Web Information Gathering

Overview

Web Application Information Gathering is a specialized phase of reconnaissance that focuses on web applications and their underlying technologies. Unlike infrastructure enumeration, this phase targets the application layer to identify technologies, frameworks, hidden files, parameters, and potential attack vectors.

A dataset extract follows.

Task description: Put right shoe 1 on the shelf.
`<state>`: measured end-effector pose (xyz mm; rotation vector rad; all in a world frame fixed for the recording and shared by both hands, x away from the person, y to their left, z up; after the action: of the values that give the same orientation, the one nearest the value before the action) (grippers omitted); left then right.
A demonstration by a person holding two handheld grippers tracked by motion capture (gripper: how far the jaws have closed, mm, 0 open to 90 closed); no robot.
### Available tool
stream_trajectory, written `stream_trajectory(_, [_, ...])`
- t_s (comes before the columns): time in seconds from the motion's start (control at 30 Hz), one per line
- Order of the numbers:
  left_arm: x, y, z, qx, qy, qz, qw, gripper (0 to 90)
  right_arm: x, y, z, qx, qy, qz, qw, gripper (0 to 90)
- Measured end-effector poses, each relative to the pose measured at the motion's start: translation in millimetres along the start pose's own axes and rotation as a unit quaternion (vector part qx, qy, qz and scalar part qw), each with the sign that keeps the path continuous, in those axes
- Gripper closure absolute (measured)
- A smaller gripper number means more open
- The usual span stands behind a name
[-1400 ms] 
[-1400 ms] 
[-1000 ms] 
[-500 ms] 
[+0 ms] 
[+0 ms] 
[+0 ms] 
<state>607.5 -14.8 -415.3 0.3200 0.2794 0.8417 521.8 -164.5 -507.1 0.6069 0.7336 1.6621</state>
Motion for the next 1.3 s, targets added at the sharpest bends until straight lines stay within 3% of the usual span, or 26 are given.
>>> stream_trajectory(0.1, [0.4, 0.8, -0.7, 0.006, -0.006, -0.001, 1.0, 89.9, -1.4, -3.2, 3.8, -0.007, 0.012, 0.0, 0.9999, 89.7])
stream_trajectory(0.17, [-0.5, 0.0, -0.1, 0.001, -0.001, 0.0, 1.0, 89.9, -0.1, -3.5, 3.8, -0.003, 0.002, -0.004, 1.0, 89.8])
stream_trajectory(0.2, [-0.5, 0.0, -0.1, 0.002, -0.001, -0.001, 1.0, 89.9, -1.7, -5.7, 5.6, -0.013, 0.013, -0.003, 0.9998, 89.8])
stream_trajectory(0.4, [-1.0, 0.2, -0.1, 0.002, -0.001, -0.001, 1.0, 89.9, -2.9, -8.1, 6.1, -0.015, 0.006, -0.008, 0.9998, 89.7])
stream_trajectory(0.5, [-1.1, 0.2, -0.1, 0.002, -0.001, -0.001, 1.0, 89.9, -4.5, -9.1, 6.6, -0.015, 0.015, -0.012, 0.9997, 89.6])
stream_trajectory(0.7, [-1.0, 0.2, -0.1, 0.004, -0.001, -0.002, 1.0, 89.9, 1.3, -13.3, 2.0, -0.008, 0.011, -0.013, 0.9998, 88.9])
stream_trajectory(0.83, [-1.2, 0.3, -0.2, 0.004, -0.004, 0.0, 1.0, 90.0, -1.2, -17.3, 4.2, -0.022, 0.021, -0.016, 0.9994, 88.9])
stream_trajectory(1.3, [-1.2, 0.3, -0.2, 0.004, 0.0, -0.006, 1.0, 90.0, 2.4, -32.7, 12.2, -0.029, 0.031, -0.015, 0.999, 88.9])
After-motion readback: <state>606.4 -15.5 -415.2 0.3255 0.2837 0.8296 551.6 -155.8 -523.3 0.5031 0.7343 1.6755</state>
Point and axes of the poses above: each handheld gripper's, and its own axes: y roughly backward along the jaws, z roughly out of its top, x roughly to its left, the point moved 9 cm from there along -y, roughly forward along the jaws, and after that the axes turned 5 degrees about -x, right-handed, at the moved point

This guide is organized into two comprehensive sections:

📋 Table of Contents

🌐 Subdomain Enumeration & DNS Discovery

Comprehensive guide to discovering subdomains and DNS infrastructure

Topics Covered:

Manual DNS Enumeration - dig, zone transfers, advanced techniques
Automated DNS Tools - dnsenum, fierce, dnsrecon with HTB examples
Advanced Subdomain Discovery - amass, puredns for high-performance enumeration
Passive Discovery - Certificate transparency, subfinder, assetfinder
Tool Selection Guide - When to use what tool and performance comparison
Security Considerations - Rate limiting, stealth techniques, defensive measures

Key Tools:

dig - Manual DNS queries and analysis
dnsenum - Comprehensive DNS enumeration with zone transfers
amass - Advanced subdomain discovery with 30+ data sources
puredns - High-performance DNS brute-forcing with wildcard filtering
subfinder - Passive subdomain enumeration
fierce - User-friendly subdomain scanner

🔧 Web Application Enumeration

Detailed guide to enumerating web applications and their components

Topics Covered:

Technology Stack Identification - whatweb, Wappalyzer, header analysis
Directory & File Enumeration - gobuster, ffuf, dirb for hidden content
Virtual Host Discovery - Finding additional applications on same server
Parameter Discovery - ffuf, arjun, paramspider for hidden parameters
API Enumeration - REST, GraphQL, OpenAPI documentation discovery
Web Crawling & Spidering - ReconSpider, hakrawler, Burp Suite, OWASP ZAP
Search Engine Discovery - Google dorking, OSINT techniques, automated tools
Web Archives - Wayback Machine, historical analysis, waybackurls, gau
Automated Frameworks - FinalRecon, Recon-ng, theHarvester, SpiderFoot
JavaScript Analysis - LinkFinder, endpoint extraction, sensitive data
CMS-Specific Enumeration - WordPress, Joomla, Drupal specialized tools
Security Analysis - Headers, SSL/TLS, WAF detection and bypass

Key Tools:

whatweb - Technology stack identification
gobuster - Directory and file discovery
ffuf - Fast web fuzzing for parameters and vhosts
wpscan - WordPress security scanner
arjun - Parameter discovery tool
wafw00f - WAF detection and fingerprinting

🎯 Quick Start Guide

Phase 1: Subdomain Discovery

# Quick subdomain enumeration
subfinder -d example.com
assetfinder example.com

# Comprehensive active enumeration
amass enum -active -d example.com -brute

Phase 2: Technology Identification

# Identify web technologies
whatweb https://example.com
curl -I https://example.com

Phase 3: Content Discovery

# Directory enumeration
gobuster dir -u https://example.com -w /usr/share/wordlists/dirb/common.txt

# Parameter discovery
ffuf -u https://example.com/page?FUZZ=value -w parameters.txt

Phase 4: Search Engine Discovery

# Google dorking reconnaissance
site:example.com
site:example.com inurl:login
site:example.com filetype:pdf
site:example.com "confidential" OR "internal"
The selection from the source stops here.